The qgcompint package: g-computation with statistical interaction

knitr::opts_chunk$set(echo = TRUE)

Quantile g-computation (qgcomp) is a special case of g-computation used for estimating joint exposure response curves for a set of continuous exposures. The base package qgcomp allows one to estimate conditional or marginal joint-exposure response curves. Because this approach developed within the field of "exposure mixtures" the set of exposures of interest are referred to here as "the mixture." qgcompint builds on qgcomp by incorporating statistical interaction (product terms) between binary, categorical, or continuous covariates and the mixture.

The model

Say we have an outcome $Y$, some exposures $\mathbb{X}$, a "modifier" or a covariate for which we wish to assess statistical interaction with $\mathbb{X}$, denoted by $M$ and possibly some other covariates (e.g. potential confounders) denoted by $\mathbb{Z}$.

The basic model of quantile g-computation is a joint marginal structural model given by

[ \mathbb{E}(Y^{\mathbf{X}_q} | M, \mathbf{Z,\psi,\eta}) = g(\psi_0 + \psi_1 S_q + \psi_2 M + \psi_3 M\times S_q + \mathbf{\eta Z}) ]

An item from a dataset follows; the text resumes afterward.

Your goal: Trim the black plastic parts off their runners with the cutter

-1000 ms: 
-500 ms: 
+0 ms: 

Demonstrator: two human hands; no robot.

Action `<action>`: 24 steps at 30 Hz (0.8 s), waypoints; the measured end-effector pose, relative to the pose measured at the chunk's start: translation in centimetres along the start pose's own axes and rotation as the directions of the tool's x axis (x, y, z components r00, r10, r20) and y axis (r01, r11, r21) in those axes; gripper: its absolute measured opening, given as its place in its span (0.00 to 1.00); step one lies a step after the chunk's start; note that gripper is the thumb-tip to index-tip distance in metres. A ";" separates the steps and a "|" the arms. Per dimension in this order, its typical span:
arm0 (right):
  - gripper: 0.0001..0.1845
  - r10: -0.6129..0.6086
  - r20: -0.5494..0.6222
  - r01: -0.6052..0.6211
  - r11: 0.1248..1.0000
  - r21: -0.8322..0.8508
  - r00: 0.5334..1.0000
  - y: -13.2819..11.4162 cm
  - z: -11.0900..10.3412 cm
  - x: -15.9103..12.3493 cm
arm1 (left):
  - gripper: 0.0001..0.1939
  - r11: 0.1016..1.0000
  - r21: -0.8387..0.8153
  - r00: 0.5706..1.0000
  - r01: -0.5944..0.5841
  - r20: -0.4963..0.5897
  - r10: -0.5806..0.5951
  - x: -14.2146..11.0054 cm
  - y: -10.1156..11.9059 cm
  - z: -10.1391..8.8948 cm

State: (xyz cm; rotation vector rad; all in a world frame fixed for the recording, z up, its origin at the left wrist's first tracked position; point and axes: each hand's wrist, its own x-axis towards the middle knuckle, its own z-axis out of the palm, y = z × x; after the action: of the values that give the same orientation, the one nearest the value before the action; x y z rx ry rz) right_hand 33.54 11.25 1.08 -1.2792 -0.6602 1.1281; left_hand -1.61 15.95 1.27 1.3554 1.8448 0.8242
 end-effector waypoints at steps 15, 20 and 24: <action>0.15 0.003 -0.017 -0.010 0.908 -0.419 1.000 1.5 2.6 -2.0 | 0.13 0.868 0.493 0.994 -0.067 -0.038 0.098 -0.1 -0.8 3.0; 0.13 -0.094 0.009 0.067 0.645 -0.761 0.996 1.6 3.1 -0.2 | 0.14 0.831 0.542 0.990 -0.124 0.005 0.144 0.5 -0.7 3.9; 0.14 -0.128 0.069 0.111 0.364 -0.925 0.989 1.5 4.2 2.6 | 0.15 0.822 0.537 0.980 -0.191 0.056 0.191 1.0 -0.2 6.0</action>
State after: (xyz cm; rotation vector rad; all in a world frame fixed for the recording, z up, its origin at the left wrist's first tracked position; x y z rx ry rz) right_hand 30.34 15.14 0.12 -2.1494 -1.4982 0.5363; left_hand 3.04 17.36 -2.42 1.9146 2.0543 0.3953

where $g(\cdot)$ is a link function in a generalized linear model (e.g. the inverse logit function in the case of a logistic model for the probability that $Y=1$), $\psi_0$ is the model intercept, $\mathbf{\eta}$ is a set of model coefficients for the covariates and $S_q$ is an "index" that represents a joint value of exposures. The joint exposure has a "main effect" at the referent value of $M$ given by $\psi_1$, $\psi_2$ represents the association (or set of associations for categorical $M$) between the modifier and the outcome, and $\psi_3$ is a product terms (or set of product terms for categorical $M$) that represent the deviation of the exposure response for $S_q$ from the main effect for each one unit increase in $M$. The magnitude of $\psi_3$ can be used to estimate the extent of statistical interaction on the model scale, sometimes referred to as effect measure modification.

Quantile g-computation (by default) transforms all exposures $\mathbf{X}$ into $\mathbf{X}_q$, which are "scores" taking on discrete values 0,1,2,etc. representing a categorical "bin" of exposure. By default, there are four bins with evenly spaced quantile cutpoints for each exposure, so ${X}_q=0$ means that $X$ was below the observed 25th percentile for that exposure. The index $S_q$ represents all exposures being set to the same value (again, by default, discrete values 0,1,2,3). Thus, the parameter $\psi_1$ quantifies the expected change in the outcome, given a one quantile increase in all exposures simultaneously, possibly adjusted for $\mathbf{Z}$.

There are nuances to this particular model form that are available in the qgcompint package which will be explored below. There exists one special case of quantile g-computation that leads to fast fitting: linear/additive exposure effects. Here we simulate "pre-quantized" data where the exposures $X_1, X_2, ..., X_7$ can only take on values of 0,1,2,3 in equal proportions. The model underlying the outcomes is given by the linear regression:

[ \mathbb{E}(Y | \mathbf{X}, M,\beta,\psi,\eta) = \beta_0 + \beta_1 X_1 + ... + \beta_7 X_7 + \psi_2 M +\eta_9 X_1\times M, ..., +\eta_{15} X_7\times M ]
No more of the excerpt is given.